The Cryosphere
Climate change is happening faster and in a dramatically more visible way in the Earth’s cryosphere: the snow and ice-dominated regions around both the North and South Poles, and in high mountains. Whether high latitude or high altitude, temperatures in these places already have warmed by at least twice the global average. As a result, the ecosystems and communities in these fragile and beautiful places are disintegrating, in some cases right beneath our feet, as ice and ground (permafrost) melt away.

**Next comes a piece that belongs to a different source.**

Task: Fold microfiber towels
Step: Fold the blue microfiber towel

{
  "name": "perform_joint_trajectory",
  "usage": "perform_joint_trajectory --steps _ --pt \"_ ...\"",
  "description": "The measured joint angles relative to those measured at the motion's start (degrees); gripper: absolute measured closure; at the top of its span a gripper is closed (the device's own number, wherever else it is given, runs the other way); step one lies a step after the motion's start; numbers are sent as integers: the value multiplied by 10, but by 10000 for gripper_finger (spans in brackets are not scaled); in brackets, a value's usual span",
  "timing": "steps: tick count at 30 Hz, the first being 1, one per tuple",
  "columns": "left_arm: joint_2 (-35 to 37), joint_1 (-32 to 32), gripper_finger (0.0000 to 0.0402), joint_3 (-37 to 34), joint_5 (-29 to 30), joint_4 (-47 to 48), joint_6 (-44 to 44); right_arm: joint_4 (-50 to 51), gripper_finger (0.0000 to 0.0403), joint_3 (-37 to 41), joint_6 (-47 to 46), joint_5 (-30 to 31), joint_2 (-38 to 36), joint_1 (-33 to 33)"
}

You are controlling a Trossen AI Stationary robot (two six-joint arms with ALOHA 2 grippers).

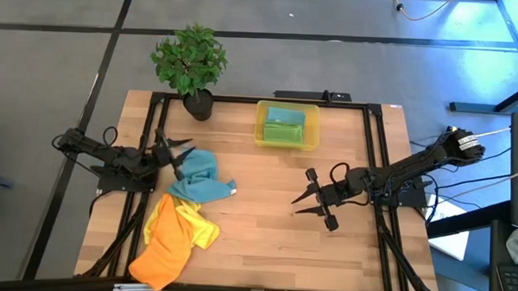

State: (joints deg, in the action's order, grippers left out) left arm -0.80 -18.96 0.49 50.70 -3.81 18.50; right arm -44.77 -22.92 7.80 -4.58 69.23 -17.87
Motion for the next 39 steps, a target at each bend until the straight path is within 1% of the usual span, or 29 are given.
perform_joint_trajectory --steps 2,7,12,14,16,20,24,25,26,30,32,36,39 --pt "0 2 288 0 15 1 92 0 270 0 0 0 0 0" --pt "0 3 288 0 14 -1 283 0 270 0 2 0 0 0" --pt "1 3 288 1 21 -9 382 0 270 0 2 -1 0 0" --pt "1 3 288 1 0 -10 399 0 270 0 2 -1 0 0" --pt "1 3 288 1 -68 -17 375 0 270 0 2 -1 0 0" --pt "0 3 288 1 -221 -70 276 0 270 0 2 0 0 0" --pt "1 3 288 0 -373 -143 73 0 270 0 -1 0 0 0" --pt "1 3 288 0 -404 -165 38 0 270 0 -2 0 0 0" --pt "1 3 288 0 -425 -183 22 0 270 0 -4 0 0 0" --pt "1 3 288 0 -496 -251 -43 0 270 0 -17 -1 0 0" --pt "1 3 288 0 -520 -274 -69 3 270 0 -28 -1 0 0" --pt "1 3 288 0 -539 -296 -116 8 270 0 -35 -1 0 0" --pt "1 3 288 0 -539 -304 -135 9 270 0 -35 0 0 0"
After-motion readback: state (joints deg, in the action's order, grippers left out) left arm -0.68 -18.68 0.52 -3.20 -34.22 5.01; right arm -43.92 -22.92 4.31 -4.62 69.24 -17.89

But the greatest threat of this rapidly-warming cryosphere lies no longer in these regions themselves. Instead, the most catastrophic and wide-ranging impact of our disintegrating cryosphere is on the entire Earth: sea-level rise from melting glaciers and ice sheets; loss of snowpack for water needs; polar seas and fisheries whose cold waters acidify faster, with damage to polar shell-building animals already today; carbon releases from permafrost the size of a top-20 greenhouse gas emitter, plus shrinking sea ice in the Arctic at all times of year: both impacts that are warming the planet faster and further.
Most of these impacts from a disintegrating cryosphere cannot be rolled back, even should we manage to pull temperatures down again. Our only workable option is never to let temperatures get that high at all. Protection of the cryosphere is not only about protecting the peoples
and species that live there. It is about protecting all of us.